--- TASK INSTRUCTIONS ---
Count the lines holding the string "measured" in the records, and give only the count.

--- ENTRIES SUPPLIED ---

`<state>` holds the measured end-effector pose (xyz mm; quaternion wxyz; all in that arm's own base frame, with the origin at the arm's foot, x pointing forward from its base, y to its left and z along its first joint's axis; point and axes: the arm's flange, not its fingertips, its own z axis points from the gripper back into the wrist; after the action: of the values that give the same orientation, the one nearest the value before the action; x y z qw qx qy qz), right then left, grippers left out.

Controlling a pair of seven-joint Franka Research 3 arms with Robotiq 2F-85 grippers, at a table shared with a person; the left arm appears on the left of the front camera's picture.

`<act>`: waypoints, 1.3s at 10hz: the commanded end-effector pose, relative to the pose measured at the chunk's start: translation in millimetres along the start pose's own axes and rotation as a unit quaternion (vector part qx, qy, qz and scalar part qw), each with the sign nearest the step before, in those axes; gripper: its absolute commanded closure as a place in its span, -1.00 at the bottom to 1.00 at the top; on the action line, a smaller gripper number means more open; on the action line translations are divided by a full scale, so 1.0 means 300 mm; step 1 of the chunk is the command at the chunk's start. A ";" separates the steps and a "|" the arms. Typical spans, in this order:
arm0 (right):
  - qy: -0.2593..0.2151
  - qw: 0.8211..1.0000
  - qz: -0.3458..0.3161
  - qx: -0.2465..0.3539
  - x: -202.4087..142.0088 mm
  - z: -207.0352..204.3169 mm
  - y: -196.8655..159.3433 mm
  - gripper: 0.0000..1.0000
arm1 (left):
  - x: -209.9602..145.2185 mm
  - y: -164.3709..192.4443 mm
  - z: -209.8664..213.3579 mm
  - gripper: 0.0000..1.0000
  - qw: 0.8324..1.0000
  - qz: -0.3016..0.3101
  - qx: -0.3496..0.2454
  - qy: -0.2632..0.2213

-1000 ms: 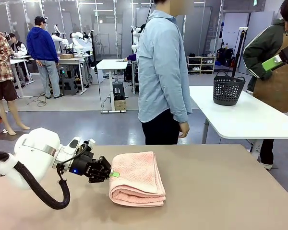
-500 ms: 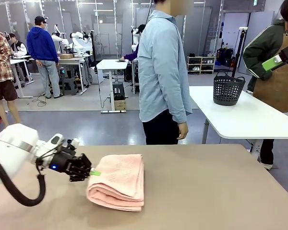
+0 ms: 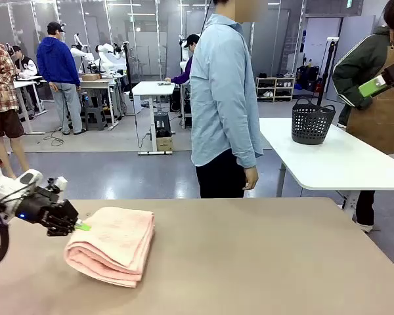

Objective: Fold the towel.
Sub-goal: Pick up the 100 cm Hotel Towel and place it on the left side of the table.

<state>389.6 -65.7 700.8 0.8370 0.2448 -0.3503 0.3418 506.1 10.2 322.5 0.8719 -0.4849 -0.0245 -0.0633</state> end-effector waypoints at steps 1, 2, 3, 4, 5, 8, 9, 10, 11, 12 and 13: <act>0.002 1.000 0.002 -0.003 0.003 0.000 0.003 -1.00 | 0.017 0.029 0.121 0.81 1.000 -0.022 0.014 0.000; 0.002 1.000 0.002 -0.003 0.003 0.000 0.003 -1.00 | 0.018 0.063 0.183 0.81 0.999 -0.025 0.023 -0.008; 0.002 1.000 0.002 -0.003 0.003 0.000 0.003 -1.00 | 0.016 0.099 0.235 0.81 0.999 -0.022 0.033 -0.013; 0.002 1.000 0.002 -0.003 0.003 0.000 0.003 -1.00 | 0.004 0.134 0.276 0.81 0.999 -0.020 0.045 0.004; 0.002 1.000 0.002 -0.003 0.003 0.000 0.003 -1.00 | -0.003 0.167 0.310 0.81 0.998 -0.020 0.058 0.005; 0.002 1.000 0.002 -0.003 0.003 0.000 0.003 -1.00 | -0.039 0.219 0.379 0.81 0.997 -0.013 0.073 -0.007; 0.002 1.000 0.002 -0.003 0.003 0.000 0.003 -1.00 | -0.047 0.230 0.387 0.81 0.997 -0.004 0.078 -0.011; 0.002 1.000 0.002 -0.003 0.003 0.000 0.003 -1.00 | -0.054 0.239 0.377 0.37 0.995 0.006 0.097 -0.014; 0.002 1.000 0.002 -0.003 0.003 0.000 0.003 -1.00 | -0.060 0.232 0.364 0.04 0.995 0.006 0.095 -0.010; 0.002 1.000 0.002 -0.003 0.003 0.000 0.003 -1.00 | -0.061 0.220 0.358 -0.40 0.994 0.001 0.105 -0.014; 0.002 1.000 0.002 -0.003 0.003 0.000 0.003 -1.00 | -0.061 0.211 0.363 -0.75 0.994 0.010 0.110 -0.019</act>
<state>389.7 -65.7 700.7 0.8369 0.2450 -0.3503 0.3418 502.1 141.8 320.6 0.9111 -0.4066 -0.0441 -0.0518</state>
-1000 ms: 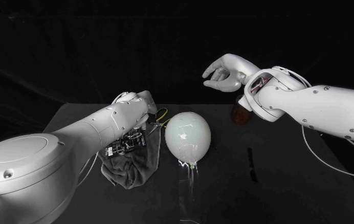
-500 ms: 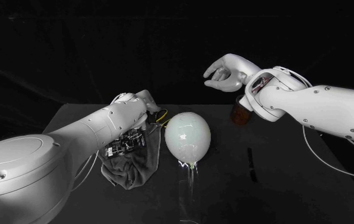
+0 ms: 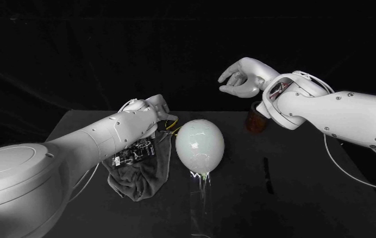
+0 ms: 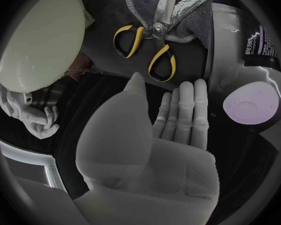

--- RESPONSE TO THE EXERCISE ---
2